(YOUR GOAL) Print the first line of the material below and each line after it, exactly as written, ending with the line that contains "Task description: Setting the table".

(THE RECORDS)
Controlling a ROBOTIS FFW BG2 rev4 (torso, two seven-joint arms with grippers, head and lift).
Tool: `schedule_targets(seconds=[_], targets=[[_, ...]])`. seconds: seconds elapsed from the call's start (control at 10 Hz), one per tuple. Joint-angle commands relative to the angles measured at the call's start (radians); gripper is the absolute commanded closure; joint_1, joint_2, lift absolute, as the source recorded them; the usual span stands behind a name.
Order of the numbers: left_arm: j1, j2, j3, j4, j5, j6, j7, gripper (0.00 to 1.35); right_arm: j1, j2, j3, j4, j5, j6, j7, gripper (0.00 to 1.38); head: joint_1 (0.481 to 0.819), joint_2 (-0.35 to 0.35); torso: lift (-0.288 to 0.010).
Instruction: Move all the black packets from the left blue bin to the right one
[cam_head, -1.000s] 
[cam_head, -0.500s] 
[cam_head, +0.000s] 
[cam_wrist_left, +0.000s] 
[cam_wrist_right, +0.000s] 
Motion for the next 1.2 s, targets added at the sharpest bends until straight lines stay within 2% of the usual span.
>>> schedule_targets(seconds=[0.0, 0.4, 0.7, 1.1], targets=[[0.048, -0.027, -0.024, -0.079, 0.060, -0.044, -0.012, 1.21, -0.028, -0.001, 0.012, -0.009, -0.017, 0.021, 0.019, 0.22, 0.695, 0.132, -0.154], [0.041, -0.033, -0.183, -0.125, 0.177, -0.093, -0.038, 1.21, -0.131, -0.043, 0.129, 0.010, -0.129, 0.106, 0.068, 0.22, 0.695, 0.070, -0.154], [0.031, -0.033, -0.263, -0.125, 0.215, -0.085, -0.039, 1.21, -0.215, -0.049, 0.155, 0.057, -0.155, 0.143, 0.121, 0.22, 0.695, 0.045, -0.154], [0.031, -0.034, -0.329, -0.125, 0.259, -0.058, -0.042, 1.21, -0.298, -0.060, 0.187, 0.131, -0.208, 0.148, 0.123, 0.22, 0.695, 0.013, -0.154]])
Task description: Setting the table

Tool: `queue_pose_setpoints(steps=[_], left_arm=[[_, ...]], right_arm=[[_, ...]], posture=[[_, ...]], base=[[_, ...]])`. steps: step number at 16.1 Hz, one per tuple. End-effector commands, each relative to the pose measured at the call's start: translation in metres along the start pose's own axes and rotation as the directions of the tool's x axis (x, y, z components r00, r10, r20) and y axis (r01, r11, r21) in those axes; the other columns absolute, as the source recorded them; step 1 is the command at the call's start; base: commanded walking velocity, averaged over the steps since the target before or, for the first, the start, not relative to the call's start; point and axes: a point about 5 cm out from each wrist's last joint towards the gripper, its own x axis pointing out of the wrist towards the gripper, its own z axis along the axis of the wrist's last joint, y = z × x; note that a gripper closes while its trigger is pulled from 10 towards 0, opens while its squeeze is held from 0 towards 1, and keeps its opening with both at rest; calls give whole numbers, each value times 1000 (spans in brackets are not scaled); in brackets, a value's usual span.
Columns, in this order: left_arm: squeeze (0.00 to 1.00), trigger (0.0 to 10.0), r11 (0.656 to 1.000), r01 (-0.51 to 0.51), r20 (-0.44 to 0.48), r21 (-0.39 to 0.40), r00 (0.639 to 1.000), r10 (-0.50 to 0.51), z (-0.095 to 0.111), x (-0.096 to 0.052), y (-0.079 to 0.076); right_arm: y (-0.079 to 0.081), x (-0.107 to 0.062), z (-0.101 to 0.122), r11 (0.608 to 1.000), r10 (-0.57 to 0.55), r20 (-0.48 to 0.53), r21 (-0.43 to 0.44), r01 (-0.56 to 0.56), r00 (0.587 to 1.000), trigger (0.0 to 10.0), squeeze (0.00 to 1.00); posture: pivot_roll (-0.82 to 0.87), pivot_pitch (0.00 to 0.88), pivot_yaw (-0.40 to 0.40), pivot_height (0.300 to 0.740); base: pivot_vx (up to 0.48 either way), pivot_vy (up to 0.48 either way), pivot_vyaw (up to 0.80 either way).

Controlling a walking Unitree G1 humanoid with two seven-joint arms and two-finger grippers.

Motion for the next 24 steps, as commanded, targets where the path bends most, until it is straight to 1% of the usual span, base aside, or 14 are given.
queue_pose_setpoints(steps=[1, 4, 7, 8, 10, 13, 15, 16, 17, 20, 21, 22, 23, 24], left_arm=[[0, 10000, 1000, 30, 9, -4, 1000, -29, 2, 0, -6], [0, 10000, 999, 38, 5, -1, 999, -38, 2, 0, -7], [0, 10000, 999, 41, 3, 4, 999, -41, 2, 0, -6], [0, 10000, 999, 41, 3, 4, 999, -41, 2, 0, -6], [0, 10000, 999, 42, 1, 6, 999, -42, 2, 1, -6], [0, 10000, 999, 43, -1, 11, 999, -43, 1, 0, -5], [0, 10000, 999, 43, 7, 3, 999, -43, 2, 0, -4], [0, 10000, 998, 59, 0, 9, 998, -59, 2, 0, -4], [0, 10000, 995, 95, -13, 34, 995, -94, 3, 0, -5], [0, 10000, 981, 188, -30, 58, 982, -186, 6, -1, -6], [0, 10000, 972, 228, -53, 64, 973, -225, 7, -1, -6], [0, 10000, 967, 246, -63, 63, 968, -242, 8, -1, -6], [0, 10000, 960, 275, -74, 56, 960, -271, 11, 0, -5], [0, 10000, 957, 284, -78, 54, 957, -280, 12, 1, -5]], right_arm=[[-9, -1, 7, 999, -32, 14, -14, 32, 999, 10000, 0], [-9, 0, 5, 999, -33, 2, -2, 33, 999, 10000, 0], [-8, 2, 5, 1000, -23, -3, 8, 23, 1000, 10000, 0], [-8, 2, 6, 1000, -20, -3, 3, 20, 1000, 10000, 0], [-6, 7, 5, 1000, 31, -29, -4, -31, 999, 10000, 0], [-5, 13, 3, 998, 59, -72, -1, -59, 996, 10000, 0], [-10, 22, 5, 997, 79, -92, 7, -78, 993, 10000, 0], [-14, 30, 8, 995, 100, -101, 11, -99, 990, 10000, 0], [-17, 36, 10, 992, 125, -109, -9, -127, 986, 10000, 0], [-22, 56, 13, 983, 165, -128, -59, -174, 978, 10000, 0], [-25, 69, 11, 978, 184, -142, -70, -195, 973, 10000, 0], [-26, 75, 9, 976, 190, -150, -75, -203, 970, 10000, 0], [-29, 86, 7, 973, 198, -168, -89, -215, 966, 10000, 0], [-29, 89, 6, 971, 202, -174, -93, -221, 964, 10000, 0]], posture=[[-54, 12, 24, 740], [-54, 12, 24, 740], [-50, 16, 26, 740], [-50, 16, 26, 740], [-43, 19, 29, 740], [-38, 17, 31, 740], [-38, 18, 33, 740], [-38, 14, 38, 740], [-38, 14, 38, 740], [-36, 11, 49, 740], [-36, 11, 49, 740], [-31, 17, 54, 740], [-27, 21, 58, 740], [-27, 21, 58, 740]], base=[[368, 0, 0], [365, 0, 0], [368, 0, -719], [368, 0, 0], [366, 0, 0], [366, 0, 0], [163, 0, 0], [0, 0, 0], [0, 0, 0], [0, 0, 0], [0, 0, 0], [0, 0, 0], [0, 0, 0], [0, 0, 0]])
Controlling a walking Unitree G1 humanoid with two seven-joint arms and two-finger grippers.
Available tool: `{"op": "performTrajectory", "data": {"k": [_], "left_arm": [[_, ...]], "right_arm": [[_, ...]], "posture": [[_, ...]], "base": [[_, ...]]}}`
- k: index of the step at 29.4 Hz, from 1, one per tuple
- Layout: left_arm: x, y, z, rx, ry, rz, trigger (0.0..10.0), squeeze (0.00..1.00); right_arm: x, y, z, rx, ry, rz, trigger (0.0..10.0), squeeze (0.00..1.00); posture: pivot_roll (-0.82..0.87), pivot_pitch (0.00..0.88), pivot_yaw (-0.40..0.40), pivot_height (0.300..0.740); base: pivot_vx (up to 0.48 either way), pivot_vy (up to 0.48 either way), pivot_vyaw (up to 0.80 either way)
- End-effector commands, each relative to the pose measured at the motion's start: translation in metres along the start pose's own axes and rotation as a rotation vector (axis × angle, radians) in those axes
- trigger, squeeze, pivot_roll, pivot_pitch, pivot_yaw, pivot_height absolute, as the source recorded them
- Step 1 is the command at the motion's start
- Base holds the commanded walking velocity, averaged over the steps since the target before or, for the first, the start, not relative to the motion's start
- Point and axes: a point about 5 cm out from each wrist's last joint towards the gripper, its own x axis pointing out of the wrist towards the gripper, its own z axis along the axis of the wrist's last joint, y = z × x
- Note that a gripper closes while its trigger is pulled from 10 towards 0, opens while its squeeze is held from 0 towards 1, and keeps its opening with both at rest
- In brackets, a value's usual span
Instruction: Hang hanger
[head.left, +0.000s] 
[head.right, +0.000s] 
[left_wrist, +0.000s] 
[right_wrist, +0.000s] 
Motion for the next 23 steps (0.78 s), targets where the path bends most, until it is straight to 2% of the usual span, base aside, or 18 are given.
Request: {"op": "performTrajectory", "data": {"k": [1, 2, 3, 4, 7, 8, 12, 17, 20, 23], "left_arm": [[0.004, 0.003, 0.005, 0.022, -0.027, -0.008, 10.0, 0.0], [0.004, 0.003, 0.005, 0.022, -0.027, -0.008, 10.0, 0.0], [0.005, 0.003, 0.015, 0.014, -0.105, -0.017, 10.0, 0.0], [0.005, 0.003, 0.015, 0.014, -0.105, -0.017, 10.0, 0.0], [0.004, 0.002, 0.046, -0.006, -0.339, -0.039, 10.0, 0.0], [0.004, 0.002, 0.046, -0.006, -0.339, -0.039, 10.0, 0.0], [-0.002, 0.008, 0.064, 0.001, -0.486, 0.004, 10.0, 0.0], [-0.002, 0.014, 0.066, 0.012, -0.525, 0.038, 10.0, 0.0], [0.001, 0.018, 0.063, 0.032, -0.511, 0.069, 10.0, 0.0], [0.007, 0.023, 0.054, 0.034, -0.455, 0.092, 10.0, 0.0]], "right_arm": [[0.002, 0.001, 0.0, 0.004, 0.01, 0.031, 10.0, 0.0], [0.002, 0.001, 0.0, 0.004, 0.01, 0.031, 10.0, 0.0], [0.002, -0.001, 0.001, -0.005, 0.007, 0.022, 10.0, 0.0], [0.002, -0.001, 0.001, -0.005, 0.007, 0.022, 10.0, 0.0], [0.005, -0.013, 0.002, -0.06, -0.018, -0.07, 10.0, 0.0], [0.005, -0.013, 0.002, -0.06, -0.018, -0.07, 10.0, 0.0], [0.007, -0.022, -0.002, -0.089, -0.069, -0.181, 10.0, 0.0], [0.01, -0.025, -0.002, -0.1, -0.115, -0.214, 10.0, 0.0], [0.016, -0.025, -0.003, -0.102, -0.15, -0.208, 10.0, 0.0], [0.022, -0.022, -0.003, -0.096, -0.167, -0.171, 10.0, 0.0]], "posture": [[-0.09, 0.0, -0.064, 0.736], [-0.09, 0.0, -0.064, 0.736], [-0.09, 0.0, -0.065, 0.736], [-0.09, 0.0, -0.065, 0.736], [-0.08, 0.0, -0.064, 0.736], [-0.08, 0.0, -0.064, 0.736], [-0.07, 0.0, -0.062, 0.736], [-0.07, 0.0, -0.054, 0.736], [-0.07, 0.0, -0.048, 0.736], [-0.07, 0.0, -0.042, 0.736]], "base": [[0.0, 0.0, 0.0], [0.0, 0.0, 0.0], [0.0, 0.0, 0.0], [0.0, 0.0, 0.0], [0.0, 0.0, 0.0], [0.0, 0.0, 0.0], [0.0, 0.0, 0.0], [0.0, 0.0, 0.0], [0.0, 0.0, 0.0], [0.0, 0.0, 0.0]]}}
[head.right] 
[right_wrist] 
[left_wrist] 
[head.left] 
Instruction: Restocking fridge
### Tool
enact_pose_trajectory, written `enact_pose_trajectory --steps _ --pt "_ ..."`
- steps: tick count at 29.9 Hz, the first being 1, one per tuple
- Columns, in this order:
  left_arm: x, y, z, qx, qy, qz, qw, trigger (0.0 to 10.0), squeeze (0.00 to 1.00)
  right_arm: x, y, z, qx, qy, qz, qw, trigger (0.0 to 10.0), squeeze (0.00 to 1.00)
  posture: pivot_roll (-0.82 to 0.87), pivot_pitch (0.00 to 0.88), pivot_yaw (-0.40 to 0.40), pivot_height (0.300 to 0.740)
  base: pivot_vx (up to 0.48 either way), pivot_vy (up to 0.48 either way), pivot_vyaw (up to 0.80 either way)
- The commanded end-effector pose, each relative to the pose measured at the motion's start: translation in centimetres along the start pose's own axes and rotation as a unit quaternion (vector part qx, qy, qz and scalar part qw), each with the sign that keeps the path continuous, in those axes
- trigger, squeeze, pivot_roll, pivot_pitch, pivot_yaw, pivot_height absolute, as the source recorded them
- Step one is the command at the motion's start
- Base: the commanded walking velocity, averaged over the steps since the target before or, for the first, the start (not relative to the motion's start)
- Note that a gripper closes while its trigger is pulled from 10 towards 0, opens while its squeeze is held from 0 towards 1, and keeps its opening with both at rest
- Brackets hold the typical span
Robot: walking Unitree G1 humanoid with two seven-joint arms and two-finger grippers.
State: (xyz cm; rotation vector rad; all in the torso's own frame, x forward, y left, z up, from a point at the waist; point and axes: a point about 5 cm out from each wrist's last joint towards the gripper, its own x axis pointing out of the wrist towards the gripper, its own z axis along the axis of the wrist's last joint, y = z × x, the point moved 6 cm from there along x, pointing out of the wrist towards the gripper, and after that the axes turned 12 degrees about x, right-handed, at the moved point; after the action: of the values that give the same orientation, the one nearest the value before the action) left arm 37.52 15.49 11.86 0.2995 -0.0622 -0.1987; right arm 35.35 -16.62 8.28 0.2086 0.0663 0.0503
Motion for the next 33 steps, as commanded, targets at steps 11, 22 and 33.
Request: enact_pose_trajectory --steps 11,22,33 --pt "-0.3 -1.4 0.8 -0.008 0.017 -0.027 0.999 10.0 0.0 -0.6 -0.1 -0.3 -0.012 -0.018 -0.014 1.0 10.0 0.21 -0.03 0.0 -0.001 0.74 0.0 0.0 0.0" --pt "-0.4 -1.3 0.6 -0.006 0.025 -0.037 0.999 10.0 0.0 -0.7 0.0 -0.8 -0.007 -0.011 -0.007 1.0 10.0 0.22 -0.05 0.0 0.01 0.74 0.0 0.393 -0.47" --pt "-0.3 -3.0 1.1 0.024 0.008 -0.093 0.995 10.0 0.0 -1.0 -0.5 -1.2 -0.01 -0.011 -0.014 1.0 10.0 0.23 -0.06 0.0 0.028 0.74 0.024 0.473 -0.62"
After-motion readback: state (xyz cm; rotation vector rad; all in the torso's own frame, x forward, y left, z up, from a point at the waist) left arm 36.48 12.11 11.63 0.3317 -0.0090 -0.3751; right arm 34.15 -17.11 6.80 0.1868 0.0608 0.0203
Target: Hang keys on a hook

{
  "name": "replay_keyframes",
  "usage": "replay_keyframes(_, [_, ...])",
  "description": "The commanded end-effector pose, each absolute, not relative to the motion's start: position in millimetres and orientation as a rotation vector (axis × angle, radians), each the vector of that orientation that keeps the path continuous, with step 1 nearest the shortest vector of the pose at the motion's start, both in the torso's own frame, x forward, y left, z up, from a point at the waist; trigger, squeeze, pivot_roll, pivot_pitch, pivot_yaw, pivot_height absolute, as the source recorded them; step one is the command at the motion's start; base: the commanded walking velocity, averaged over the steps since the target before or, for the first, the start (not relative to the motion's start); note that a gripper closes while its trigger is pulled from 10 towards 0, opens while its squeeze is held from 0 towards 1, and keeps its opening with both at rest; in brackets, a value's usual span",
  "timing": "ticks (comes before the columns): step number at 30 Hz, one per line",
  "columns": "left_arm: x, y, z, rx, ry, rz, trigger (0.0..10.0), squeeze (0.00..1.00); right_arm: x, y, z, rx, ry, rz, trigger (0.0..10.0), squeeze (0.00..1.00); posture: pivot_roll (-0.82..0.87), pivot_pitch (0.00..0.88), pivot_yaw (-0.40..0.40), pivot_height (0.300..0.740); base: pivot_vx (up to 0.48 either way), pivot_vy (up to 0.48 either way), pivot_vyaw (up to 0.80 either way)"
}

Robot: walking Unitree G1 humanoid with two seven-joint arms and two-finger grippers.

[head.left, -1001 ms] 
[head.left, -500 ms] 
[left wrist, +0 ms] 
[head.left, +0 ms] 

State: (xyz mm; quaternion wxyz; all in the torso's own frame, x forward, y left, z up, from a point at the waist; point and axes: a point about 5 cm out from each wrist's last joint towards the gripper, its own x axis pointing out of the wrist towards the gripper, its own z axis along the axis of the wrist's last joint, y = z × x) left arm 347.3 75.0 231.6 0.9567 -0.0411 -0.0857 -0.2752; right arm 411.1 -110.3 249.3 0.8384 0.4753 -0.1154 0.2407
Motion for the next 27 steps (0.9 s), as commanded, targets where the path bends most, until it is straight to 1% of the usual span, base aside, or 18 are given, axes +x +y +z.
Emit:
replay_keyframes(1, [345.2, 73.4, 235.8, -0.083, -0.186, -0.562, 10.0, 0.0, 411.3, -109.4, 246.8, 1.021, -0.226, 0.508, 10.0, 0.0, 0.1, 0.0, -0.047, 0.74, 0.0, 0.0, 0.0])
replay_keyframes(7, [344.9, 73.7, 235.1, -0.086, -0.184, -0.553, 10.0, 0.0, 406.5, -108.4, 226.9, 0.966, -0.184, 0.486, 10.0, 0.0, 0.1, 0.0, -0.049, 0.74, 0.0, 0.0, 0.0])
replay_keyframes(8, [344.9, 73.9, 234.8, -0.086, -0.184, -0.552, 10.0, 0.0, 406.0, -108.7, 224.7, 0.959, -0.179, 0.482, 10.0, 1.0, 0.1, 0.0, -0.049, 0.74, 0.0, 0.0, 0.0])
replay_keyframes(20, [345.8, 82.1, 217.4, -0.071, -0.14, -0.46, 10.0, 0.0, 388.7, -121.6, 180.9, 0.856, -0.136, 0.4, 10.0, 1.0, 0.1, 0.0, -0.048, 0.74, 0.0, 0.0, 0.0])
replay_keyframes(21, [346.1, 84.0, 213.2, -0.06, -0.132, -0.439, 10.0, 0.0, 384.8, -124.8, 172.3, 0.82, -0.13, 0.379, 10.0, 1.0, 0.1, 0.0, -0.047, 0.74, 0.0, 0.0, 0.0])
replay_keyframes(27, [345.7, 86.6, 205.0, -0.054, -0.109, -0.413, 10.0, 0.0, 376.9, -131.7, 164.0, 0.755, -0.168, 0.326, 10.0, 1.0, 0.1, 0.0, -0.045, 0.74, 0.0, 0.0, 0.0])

(EXPECTED ANSWER)
Controlling a ROBOTIS FFW BG2 rev4 (torso, two seven-joint arms with grippers, head and lift).
Tool: `schedule_targets(seconds=[_], targets=[[_, ...]])`. seconds: seconds elapsed from the call's start (control at 10 Hz), one per tuple. Joint-angle commands relative to the angles measured at the call's start (radians); gripper is the absolute commanded closure; joint_1, joint_2, lift absolute, as the source recorded them; the usual span stands behind a name.
Order of the numbers: left_arm: j1, j2, j3, j4, j5, j6, j7, gripper (0.00 to 1.35); right_arm: j1, j2, j3, j4, j5, j6, j7, gripper (0.00 to 1.38); head: joint_1 (0.481 to 0.819), joint_2 (-0.35 to 0.35); torso: lift (-0.288 to 0.010).
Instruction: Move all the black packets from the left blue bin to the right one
[cam_head, -1.000s] 
[cam_head, -0.500s] 
[cam_head, +0.000s] 
[cam_wrist_left, +0.000s] 
[cam_wrist_right, +0.000s] 
Motion for the next 1.2 s, targets added at the sharpest bends until straight lines stay within 2% of the usual span.
>>> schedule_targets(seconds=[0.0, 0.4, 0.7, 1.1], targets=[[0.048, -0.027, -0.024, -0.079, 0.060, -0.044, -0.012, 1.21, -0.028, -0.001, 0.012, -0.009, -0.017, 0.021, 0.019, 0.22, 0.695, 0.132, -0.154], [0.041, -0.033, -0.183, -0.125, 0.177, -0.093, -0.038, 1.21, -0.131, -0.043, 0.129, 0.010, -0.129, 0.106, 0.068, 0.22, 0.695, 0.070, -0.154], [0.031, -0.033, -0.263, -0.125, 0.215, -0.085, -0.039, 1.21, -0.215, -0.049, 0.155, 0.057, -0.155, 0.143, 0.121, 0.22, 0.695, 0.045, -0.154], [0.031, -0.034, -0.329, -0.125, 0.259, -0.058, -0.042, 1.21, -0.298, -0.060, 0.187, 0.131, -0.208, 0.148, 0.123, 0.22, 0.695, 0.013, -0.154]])
Task description: Setting the table

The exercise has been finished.